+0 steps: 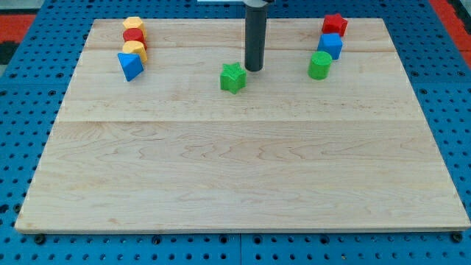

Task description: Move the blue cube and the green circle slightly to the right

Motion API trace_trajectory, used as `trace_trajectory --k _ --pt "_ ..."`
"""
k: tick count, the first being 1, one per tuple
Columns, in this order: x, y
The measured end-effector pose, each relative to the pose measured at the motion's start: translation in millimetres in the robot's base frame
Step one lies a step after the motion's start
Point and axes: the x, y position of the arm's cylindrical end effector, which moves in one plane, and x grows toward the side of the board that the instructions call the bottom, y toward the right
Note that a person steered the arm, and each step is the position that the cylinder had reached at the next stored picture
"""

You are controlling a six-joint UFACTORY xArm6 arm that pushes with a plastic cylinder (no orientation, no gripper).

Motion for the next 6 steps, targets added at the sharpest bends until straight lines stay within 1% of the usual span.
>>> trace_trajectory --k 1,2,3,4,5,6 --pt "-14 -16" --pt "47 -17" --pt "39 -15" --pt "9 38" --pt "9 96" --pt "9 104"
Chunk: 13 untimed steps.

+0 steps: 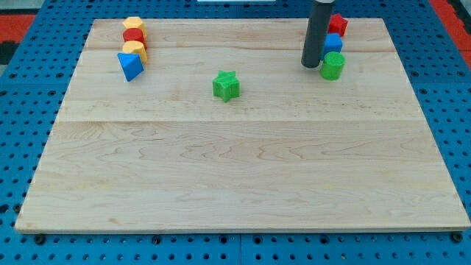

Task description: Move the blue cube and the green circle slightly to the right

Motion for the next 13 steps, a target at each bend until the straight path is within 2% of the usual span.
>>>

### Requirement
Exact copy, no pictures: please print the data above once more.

### Answer below
+0 steps: 

Task description: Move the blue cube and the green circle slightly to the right

Motion API trace_trajectory, used as `trace_trajectory --k _ --pt "_ ..."`
"""
k: tick count, the first being 1, one per tuple
Columns, in this order: x, y
The measured end-effector pose, each relative to the pose measured at the motion's start: translation in millimetres in the robot's base frame
Step one lies a step after the motion's start
Point and axes: the x, y position of the arm's cylindrical end effector, which moves in one plane, and x grows toward the side of the board that the instructions call the bottom, y toward the right
Note that a person steered the arm, and each step is the position that the cylinder had reached at the next stored picture
"""

You are controlling a six-joint UFACTORY xArm6 arm that pushes with a plastic cylinder (no orientation, no gripper).

Motion for the next 6 steps, targets added at the sharpest bends until straight lines stay within 1% of the usual span.
>>> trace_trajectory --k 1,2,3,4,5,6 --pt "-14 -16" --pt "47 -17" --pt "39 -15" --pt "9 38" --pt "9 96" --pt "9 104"
Chunk: 13 untimed steps.

+0 steps: 

Task description: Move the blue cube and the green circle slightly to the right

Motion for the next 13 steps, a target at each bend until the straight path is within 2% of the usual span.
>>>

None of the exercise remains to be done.